On the 7th December 2010, the Welsh Assembly unanimously approved a set of measures to develop the use of the Welsh language within Wales. On the 9th February 2011, this measure received Royal Approval and was passed, so making the Welsh language an officially recognised language within Wales. What does this mean in practice? The measure;
  • confirms the official status of the Welsh language
  • creates a new system of placing duties on bodies to provide services through the medium of Welsh
  • creates a Welsh Language Commissioner with strong enforcement powers to protect the rights of Welsh speakers to access services through the medium of Welsh
  • establishes a Welsh Language Tribunal
  • gives individuals and bodies the right to appeal decisions made in relation to the provision of services through the medium of Welsh
  • creates a Welsh Language Partnership Council to advise Government on its strategy in relation to the Welsh language
  • allows for an official investigation by the Welsh Language Commissioner of instances where there is an attempt to interfere with the freedom of Welsh speakers to use the language with one another
As I mentioned earlier, The Welsh Language Board indicated in 2004 that 21.7% of the population of Wales were able to speak Welsh.

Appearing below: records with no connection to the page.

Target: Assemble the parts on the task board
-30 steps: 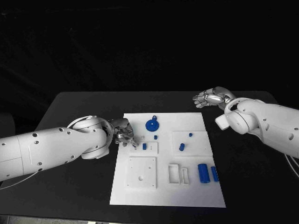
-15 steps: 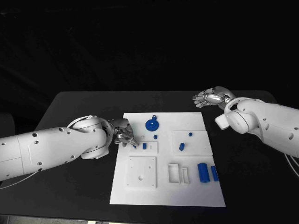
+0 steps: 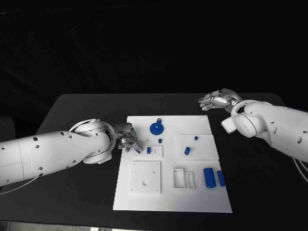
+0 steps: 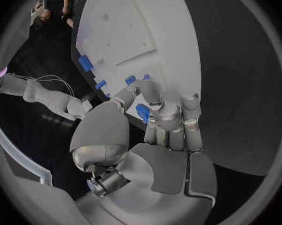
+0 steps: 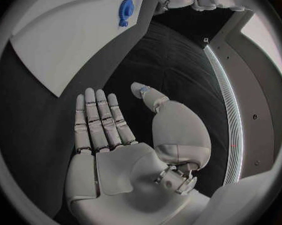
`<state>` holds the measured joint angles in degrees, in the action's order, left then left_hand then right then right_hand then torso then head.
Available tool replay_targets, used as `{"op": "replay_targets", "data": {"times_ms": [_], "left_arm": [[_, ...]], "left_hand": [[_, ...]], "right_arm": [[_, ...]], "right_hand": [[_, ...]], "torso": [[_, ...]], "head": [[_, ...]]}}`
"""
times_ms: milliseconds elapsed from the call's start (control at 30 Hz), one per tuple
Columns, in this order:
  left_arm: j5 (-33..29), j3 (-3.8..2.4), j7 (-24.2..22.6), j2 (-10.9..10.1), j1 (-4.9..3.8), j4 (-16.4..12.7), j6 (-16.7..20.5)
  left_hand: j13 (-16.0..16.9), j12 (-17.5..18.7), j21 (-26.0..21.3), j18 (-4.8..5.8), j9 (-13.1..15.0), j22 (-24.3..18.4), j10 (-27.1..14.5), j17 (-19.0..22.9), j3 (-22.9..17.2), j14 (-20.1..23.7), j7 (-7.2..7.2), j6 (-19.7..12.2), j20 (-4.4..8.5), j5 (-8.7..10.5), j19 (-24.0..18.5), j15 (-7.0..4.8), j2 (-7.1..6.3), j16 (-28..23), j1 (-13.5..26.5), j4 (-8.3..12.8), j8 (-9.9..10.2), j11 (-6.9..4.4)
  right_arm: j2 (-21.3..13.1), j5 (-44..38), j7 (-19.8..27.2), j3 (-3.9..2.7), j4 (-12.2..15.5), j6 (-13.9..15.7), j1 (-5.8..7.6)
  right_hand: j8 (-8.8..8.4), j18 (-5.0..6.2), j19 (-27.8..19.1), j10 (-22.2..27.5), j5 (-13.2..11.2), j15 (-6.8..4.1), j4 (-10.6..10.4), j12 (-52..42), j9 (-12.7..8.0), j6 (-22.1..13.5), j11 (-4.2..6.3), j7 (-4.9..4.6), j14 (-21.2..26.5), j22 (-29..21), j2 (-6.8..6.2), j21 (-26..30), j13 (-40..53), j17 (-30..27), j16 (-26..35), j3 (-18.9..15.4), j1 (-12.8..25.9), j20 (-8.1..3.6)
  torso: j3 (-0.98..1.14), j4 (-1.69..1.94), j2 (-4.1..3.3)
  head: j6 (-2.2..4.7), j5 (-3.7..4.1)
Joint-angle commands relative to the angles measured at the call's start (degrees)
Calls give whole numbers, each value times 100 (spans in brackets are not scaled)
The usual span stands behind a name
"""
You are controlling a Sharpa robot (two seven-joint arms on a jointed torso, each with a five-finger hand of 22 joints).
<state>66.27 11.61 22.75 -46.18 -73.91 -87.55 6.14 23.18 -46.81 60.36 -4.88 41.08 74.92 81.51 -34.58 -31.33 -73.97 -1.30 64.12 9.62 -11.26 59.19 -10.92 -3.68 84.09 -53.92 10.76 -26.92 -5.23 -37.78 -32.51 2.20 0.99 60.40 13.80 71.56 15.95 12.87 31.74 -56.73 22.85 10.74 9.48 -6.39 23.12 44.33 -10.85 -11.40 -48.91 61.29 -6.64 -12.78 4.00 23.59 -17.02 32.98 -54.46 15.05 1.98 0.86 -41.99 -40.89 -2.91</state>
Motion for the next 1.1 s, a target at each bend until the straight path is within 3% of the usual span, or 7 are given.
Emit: {"op": "replay_targets", "data": {"times_ms": [33, 267, 667, 1100], "left_arm": [[50, 6, -19, 13, 1, -21, -15], [97, 64, -12, 18, 2, -32, 68], [165, 84, -28, 21, 22, -40, 226], [89, 89, -230, -155, 69, -268, 956]], "left_hand": [[9, -38, 41, 46, 9, 98, 12, -8, 3, 13, 61, 157, 595, -28, -34, -29, 188, 30, -108, 40, 3, 9], [18, -51, 49, 48, 8, 99, 17, -14, 9, 10, 64, 172, 594, -36, -32, -30, 231, 42, -89, 56, 3, 8], [25, -64, 57, 47, 7, 99, 21, -19, 14, 7, 67, 183, 596, -40, -26, -33, 242, 53, -73, 71, 3, 5], [66, -132, 100, 35, 15, 101, 37, -46, -12, -10, 87, 238, 606, -143, 7, -50, 302, 117, -88, 175, -15, -17]], "right_arm": [[-2, 16, 62, -3, 7, -80, -1], [-2, 17, 64, -3, 4, -81, -2], [-5, 17, 65, -3, 1, -84, -5], [-24, 17, 65, -3, -1, -81, -17]], "right_hand": [[29, 113, -12, -9, 27, -15, 11, 24, -6, -41, -35, -122, 37, 7, 2, 25, -6, -10, -37, -16, 37, 22], [30, 114, -12, -9, 27, -15, 11, 25, -7, -42, -35, -122, 38, 8, 2, 26, -6, -12, -38, -17, 38, 23], [32, 115, -12, -10, 28, -15, 12, 25, -9, -43, -35, -122, 39, 10, 5, 27, -6, -14, -39, -17, 38, 24], [34, 116, -12, -10, 29, -14, 13, 27, -11, -44, -35, -122, 40, 12, 6, 29, -6, -17, -41, -18, 40, 25]], "torso": [[-2, 1, -2], [-1, 1, -1], [-2, 1, -2], [-2, -1, -1]], "head": [[-3, -4], [-1, -4], [-4, 8], [4, 2]]}}
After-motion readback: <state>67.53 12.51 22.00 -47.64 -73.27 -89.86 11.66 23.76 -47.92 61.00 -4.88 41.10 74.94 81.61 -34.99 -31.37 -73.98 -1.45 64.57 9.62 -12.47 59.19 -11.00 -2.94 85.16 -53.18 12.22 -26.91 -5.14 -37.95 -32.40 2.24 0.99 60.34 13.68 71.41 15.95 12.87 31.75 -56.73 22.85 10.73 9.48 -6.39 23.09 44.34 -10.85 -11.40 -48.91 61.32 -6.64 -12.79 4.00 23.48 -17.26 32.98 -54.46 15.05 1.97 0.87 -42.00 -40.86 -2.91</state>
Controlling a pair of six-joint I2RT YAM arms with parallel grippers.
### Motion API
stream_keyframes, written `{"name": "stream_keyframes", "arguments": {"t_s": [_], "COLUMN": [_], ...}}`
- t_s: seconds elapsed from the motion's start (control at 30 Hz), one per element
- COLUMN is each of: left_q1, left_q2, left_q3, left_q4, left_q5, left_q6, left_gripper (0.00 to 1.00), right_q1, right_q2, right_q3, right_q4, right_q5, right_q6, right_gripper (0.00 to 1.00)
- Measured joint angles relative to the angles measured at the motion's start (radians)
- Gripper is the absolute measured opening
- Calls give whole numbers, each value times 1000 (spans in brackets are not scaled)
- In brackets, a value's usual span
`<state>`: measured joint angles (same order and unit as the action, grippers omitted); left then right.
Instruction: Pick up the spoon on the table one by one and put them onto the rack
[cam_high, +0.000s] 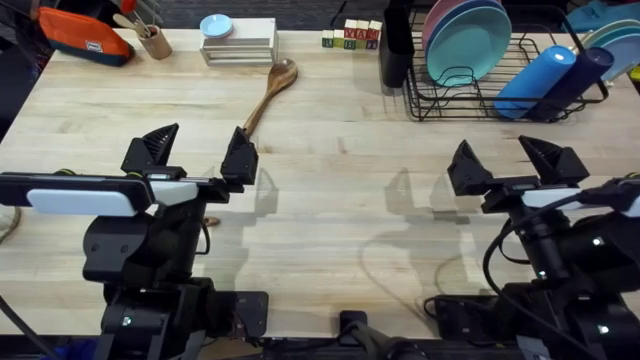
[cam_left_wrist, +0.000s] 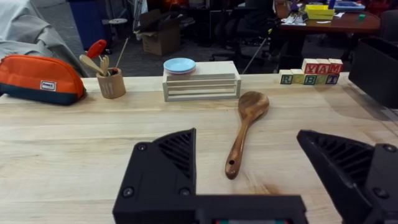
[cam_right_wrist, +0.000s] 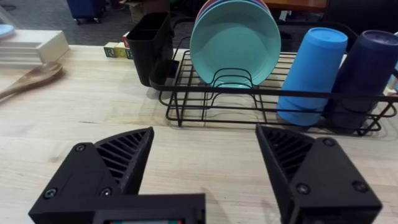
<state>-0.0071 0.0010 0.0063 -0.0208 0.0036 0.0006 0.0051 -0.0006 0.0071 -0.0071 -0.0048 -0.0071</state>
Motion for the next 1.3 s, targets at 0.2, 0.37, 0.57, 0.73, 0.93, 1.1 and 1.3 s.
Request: {"name": "stream_keyframes", "arguments": {"t_s": [0.2, 0.37, 0.57, 0.73, 0.93, 1.1, 1.3], "left_q1": [0, 0, 0, 0, 0, 0, 0], "left_q2": [0, 0, 0, 1, 84, 271, 555], "left_q3": [0, 0, 0, 58, 299, 527, 810], "left_q4": [-1, -1, -4, -153, -306, -400, -526], "left_q5": [0, 0, -18, -36, -86, -108, -113], "left_q6": [0, 0, 11, 20, 23, 28, 31], "left_gripper": [996, 995, 995, 993, 993, 993, 993], "right_q1": [0, 0, 0, 0, 0, 0, 0], "right_q2": [0, 1, 0, 1, 94, 259, 537], "right_q3": [2, 3, 4, 44, 250, 499, 787], "right_q4": [-15, -21, -23, -90, -252, -340, -417], "right_q5": [1, 2, 13, 18, 41, 47, 50], "right_q6": [0, 0, 1, 19, 18, -15, -30], "right_gripper": [996, 996, 996, 996, 996, 996, 996]}}
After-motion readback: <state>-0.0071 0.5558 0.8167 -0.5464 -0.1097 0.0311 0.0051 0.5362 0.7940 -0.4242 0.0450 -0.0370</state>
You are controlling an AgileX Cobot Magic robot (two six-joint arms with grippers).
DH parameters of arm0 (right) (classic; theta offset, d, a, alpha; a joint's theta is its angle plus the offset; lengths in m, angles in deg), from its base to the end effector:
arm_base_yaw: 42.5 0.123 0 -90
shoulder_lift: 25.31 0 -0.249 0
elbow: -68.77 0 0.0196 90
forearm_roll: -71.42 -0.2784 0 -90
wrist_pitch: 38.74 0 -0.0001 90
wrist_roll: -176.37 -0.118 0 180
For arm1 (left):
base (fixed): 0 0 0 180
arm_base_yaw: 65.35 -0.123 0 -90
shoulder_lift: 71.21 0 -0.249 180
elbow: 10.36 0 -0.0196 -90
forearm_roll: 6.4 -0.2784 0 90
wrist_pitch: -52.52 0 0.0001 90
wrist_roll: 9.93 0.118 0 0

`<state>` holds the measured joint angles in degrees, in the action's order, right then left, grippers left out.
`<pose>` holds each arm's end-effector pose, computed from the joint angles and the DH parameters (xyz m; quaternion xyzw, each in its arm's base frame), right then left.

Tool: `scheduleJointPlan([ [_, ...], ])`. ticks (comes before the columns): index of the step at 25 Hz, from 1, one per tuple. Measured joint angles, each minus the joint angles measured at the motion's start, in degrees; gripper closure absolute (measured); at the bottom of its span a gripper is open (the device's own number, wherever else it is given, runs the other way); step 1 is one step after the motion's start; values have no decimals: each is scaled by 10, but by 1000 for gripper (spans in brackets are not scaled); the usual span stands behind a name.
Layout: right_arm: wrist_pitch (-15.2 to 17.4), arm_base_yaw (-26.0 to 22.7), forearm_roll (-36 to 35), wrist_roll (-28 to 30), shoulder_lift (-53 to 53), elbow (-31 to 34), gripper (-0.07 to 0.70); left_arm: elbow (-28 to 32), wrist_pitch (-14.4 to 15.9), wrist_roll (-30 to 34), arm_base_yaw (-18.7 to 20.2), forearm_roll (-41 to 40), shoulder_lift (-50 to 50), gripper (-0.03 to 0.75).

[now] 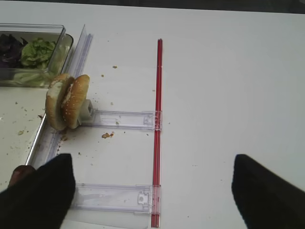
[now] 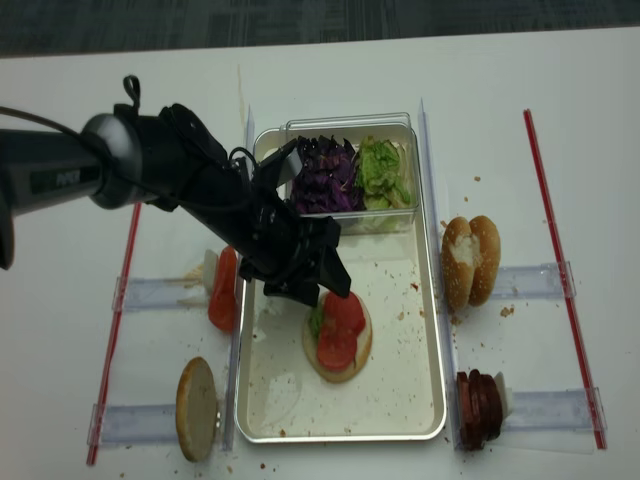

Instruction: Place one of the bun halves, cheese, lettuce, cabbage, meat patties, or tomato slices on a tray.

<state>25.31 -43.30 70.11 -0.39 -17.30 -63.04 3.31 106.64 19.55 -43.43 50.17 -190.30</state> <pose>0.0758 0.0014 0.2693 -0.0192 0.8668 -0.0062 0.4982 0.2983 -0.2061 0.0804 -0.1106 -0.9223 0.3693 0.0286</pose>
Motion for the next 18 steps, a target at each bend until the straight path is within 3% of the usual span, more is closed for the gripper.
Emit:
scheduleJointPlan([
  [8, 0, 0, 0, 0, 0, 0, -59, -5, 11, 8, -1, -6, 31, 279],
  [18, 0, 0, 0, 0, 0, 0, -59, -19, 33, 5, -1, -9, 165, 279],
])
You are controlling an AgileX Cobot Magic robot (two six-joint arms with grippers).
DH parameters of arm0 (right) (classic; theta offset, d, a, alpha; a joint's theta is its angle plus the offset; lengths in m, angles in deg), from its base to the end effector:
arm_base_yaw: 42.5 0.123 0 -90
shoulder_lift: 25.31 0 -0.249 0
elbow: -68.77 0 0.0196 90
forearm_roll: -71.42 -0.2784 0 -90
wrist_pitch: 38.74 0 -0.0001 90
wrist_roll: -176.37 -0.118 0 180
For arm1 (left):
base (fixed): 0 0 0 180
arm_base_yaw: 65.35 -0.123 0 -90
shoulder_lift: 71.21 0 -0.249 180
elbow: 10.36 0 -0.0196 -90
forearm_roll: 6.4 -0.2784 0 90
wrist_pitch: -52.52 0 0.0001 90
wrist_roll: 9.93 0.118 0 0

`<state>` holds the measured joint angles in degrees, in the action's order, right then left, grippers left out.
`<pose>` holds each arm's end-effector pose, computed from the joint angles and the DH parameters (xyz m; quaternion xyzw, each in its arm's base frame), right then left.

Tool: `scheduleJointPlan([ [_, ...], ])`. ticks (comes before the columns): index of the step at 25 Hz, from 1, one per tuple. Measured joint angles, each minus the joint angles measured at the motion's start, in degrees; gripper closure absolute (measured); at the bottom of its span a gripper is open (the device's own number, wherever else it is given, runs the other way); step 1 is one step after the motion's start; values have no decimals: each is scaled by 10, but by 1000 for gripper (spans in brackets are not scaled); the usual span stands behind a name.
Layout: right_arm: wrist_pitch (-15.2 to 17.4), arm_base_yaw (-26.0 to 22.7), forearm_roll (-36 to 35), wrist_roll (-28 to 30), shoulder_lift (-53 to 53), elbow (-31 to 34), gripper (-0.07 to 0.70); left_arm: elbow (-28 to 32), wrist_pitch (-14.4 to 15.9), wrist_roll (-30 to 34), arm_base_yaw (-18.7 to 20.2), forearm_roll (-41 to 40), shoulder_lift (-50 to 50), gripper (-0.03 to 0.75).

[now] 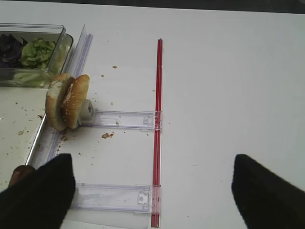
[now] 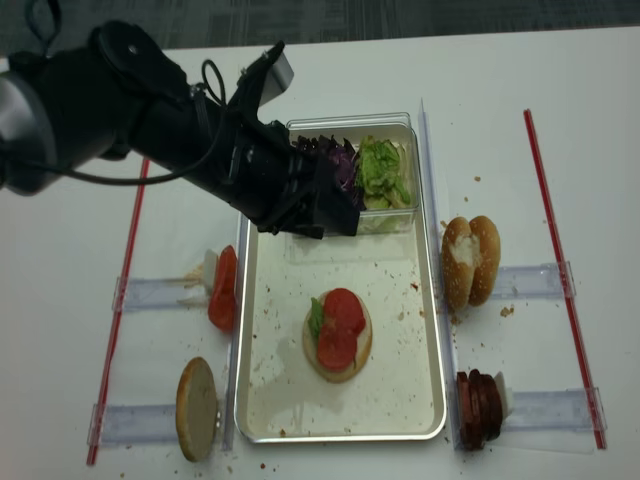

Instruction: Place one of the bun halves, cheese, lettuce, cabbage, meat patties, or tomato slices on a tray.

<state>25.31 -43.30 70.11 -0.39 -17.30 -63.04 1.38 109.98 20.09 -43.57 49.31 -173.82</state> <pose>0.0758 0.0014 0.2693 -0.0192 0.8668 -0.0062 0.4982 0.2952 -0.2065 0.1918 0.1850 0.8905 -0.4052 0.0925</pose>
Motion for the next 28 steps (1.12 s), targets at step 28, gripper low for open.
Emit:
scheduleJointPlan([
  [28, 0, 0, 0, 1, 0, 0, -59, -1, 35, -259, 0, -557, 39, 279],
])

This grew from 20.8% at the 2001 Census; the growth in absolute numbers is around 35,000.

Welsh is therefore a growing language within Wales. The map opposite shows the strongest Welsh speaking regions, and while some may have assumed that this would be in the former mining valleys of South Wales, it is actually in the area of North West Wales.

I guess that a national language goes along with a national identity, and no doubt Welsh will continue to flourish with the new recognition of the language within Wales.

As long ago as 1977, a greeting in Welsh was one of 55 languages chosen to be included on the Voyager Golden Record as representative of Earth in NASA's Voyager programme. 'Is anyone out there?'. If there is, they may well be hearing the Welsh greeting, but translated as "Good health to you now and forever".

I may be a Welshman in exile, but I have an increasing fondness for the land of my birth. Rugby and language seem to be two of a number of things that sum up the country, and how I feel about it.

I'm going to end with a video of Max Boyce, the Welsh comedian, poet, singer/song writer, and former coal miner. He's been performing for 40 years now, and has performed some magical songs about Rugby and being Welsh. Many pieces are extremely funny, while others are very poignant. The piece I've chosen is about the closure of a coal mine, which has the refrain, 'The pit head bath's a supermarket now'. The song is called, "Duw it's hard". The slides add to the poignancy of the song.

1 comment:

  1. Thanks John. Your comments about nature v nurture ring a bell.Throughout my career I was very much a 'nurture' man but now as I get older I realise that deep within me the genes at the root of what I am. No day goes past without me realising that I am thinking and behaving more and more like my mother and dad. Have a good day.